Once his presentation ended, Khan said he tried to exit the meeting but was faced with physical assaults, taunting and racist slurs

ST. LOUIS COUNTY, Mo. — Faisal Khan, the St. Louis County Health Director, said he was the target of "racist, xenophobic, and threatening behavior" during Tuesday night's county council meeting.

Khan was invited to speak at the council meeting regarding the latest COVID-19 data and research and to provide public health advice with the council in support of the county's mask mandate. In a letter to Council Chairwoman Rita Days, he said what he received from some council members and from the crowd was unlike anything he had experienced in his career.

"My time before the Council began with a dog-whistle question from Councilman Tim Fitch, who said he wanted to emphasize for the assembled crowd that I was not from this country," Khan said in the letter.

Khan said once his presentation began, republican Senate candidate Mark McCloskey and 2020 St. Louis County Executive candidate Paul Berry "consistently berated me and tried to distract me from my presentation."

In the letter, Khan said when he was surprised at the response he received when he tried to get help stopping them from the council.

"When I asked you to intervene to prevent Mr. McCloskey and Mr. Berry from interfering with my presentation, you lectured me - not them. Such demeaning treatment was surprising to me, as I had heard that you were sensitive to issues of race and treating people equitably," he said in the letter.

Once his presentation ended, Khan said he tried to exit the meeting but was faced with physical assaults and more taunting.

"On more than one occasion, I was shoulder-bumped and pushed. As I approached the exit and immediately outside the chambers, I became surrounded by the crowd in close quarters, where members of the crowd yelled at me, calling me a 'fat brown c***' and a 'brown b******.'"

Khan said he "expressed his displeasure by using his middle finger" toward someone who physically threatened him and called him racist slurs. Khan said he didn't want his actions to distract from his presentation, but he was not sorry for what he did.

"I have to say, however, that when faced with the racist vitriol that Councilman Fitch has been privately and publicly stoking against me since my appointment, I cannot say I am sorry," he said in the letter.

He finished his letter by asking the council to investigate the incidents and take steps to prevent them from happening in the future.

Chairwoman Days told 5 On Your Side she was surprised by Kahn's allegations. She said she did not see the alleged taunts during his presentation but said it was regrettable if it did happen.
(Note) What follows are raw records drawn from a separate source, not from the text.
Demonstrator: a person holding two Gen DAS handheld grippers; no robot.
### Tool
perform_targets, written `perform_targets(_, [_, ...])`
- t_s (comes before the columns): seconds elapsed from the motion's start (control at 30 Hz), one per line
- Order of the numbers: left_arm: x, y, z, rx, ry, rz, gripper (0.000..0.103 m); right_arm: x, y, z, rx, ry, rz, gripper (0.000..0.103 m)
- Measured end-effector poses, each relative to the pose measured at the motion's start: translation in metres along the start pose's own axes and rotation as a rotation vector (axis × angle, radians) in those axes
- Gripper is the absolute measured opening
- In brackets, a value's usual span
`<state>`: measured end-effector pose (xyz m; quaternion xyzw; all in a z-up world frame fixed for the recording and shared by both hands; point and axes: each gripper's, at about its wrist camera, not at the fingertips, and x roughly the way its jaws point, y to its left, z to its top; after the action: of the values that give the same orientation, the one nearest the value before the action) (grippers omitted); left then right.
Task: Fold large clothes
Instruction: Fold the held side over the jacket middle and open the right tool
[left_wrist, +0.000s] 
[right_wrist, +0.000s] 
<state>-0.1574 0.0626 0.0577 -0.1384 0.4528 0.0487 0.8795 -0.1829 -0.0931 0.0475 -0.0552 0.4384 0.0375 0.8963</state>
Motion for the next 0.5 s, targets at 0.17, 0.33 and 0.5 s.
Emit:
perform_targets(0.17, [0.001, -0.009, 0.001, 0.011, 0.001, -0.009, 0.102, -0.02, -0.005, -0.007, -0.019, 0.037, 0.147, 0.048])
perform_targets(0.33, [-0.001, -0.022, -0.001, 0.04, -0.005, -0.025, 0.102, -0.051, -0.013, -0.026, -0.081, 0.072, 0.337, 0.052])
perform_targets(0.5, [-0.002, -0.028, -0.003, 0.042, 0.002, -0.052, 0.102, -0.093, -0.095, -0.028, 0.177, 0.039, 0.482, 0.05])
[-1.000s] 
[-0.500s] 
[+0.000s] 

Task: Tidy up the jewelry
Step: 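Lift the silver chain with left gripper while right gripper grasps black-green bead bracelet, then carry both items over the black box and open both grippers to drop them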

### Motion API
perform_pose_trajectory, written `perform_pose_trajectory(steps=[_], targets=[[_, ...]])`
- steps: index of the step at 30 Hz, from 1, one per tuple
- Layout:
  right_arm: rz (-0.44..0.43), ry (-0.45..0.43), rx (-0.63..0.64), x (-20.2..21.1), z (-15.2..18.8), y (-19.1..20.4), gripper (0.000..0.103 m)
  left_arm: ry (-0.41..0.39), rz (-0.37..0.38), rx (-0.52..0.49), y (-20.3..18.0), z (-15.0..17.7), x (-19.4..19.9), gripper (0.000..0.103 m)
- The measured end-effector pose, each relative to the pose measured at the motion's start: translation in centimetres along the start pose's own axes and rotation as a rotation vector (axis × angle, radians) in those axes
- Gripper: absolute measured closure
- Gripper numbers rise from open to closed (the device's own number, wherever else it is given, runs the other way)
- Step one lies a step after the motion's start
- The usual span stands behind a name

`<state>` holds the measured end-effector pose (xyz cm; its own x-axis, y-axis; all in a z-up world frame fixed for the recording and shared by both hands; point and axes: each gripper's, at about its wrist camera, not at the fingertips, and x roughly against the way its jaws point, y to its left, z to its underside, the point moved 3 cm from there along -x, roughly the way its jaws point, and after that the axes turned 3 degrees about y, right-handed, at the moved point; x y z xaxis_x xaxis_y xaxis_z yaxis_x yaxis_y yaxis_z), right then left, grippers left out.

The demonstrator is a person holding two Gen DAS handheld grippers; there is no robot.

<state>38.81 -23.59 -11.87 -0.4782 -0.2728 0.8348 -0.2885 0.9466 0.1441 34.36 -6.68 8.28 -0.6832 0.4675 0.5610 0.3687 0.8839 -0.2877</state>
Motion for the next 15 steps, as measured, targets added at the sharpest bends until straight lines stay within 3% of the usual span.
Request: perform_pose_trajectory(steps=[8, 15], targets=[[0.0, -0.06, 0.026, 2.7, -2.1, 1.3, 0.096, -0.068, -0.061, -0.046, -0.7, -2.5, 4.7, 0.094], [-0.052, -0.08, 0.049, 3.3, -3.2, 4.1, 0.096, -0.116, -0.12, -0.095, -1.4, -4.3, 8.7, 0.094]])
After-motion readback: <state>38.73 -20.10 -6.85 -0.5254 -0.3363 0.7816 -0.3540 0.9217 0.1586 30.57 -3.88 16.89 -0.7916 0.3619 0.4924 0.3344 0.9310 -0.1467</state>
"There is no place for racial intolerance," she said in an email. "Emotions were running high and things were said and done that were unnecessary."

During Tuesday night's council meeting, the council voted 5-2 to strike down the mask mandate after hours of public feedback. Most of the council members were taking issue with the fact that Page did not consult the council before putting the order in place.

After the vote Tuesday night, St. Louis County Executive Sam Page held a briefing on Wednesday where he said the mask mandate would stay in effect.

“I want to make it clear that a mask mandate remains in place in St. Louis County,” Page said. “There is currently a lawsuit challenging that mandate, until that’s resolved, masks are required in all indoor public spaces.”

Page went on to explain the reasons why the mask mandate was put in place to begin with. He mentioned the rise in COVID-19 cases and positivity rate in the county and said when they lifted health protocols in May, they thought more people would be vaccinated by now, echoing what Khan had presented at the meeting.

"The virus is simply spreading faster than we are getting people vaccinated,” Page said. “Masks slow down the spread while we continue our aggressive efforts to make the vaccine available for everyone."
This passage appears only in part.